Copyright © 2013 Marc Desquesnes et al. This is an open access article distributed under the Creative Commons Attribution License, which permits unrestricted use, distribution, and reproduction in any medium, provided the original work is properly cited.

Abstract

This paper reviews the transmission modes of Trypanosoma evansi. Its worldwide distribution is attributed to mechanical transmission. While the role of tabanids is clear, we raise questions on the relative role of Haematobia sp. and the possible role of Stomoxys sp. in delayed transmission. A review of the available trypanocidal drugs and their efficacy in various host species is useful for understanding how they interact in disease epidemiology, which is complex. Although there are similarities with other mechanically transmitted trypanosomes, T. evansi has a more complex epidemiology due to the diversity of its hosts and vectors. The impact of clinical and subclinical disease is difficult to establish. A model was developed for buffaloes in the Philippines, which could be transferred to other places and livestock systems.

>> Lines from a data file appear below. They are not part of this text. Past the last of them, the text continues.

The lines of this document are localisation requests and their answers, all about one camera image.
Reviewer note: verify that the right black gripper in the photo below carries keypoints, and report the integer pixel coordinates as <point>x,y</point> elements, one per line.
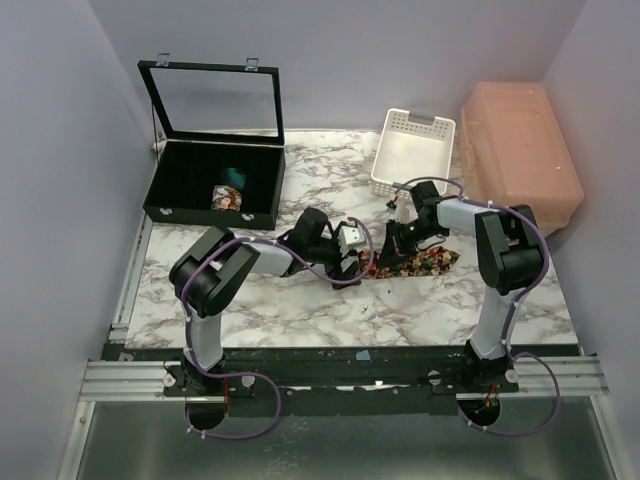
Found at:
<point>395,245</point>

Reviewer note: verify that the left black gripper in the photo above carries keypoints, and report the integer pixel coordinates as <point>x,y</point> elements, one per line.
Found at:
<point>335,271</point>

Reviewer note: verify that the colourful patterned necktie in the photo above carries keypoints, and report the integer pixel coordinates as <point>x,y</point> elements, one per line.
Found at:
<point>432,262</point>

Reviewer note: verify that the white plastic basket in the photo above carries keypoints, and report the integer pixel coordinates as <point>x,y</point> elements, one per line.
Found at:
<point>411,145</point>

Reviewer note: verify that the pink plastic storage box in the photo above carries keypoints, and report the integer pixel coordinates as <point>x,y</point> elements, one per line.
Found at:
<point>512,152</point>

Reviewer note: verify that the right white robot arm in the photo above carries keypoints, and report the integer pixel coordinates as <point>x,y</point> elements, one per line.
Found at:
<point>512,256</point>

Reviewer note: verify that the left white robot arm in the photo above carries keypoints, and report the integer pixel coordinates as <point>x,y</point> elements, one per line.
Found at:
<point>207,277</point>

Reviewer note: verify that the rolled patterned tie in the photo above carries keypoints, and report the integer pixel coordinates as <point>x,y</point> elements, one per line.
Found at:
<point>226,198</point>

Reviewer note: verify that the rolled teal tie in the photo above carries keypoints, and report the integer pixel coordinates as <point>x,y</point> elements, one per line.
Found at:
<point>234,177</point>

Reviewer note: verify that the black display box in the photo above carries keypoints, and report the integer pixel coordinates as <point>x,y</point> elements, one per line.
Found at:
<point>215,116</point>

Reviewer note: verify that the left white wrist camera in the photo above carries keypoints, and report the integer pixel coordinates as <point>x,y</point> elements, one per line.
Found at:
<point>351,238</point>

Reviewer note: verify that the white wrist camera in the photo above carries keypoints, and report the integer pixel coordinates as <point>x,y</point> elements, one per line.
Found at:
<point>351,238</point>
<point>399,210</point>

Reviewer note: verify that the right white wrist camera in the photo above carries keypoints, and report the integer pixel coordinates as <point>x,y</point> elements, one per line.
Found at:
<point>399,210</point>

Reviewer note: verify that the black mounting rail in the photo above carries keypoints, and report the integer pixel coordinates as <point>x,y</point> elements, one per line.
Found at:
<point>272,383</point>

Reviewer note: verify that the aluminium extrusion rail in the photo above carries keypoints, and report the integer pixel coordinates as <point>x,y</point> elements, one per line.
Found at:
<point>130,381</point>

Since Trypanosoma evansi was reported in humans, further research is required to investigate its zoonotic potential. Surra remains a potentially emerging disease that is a threat to Australia, Spain, and France. A number of questions about the disease have yet to be resolved. This brief review of the basic knowledge of T. evansi suggests that there is renewed interest in the parasite, which is spreading and has a major economic impact.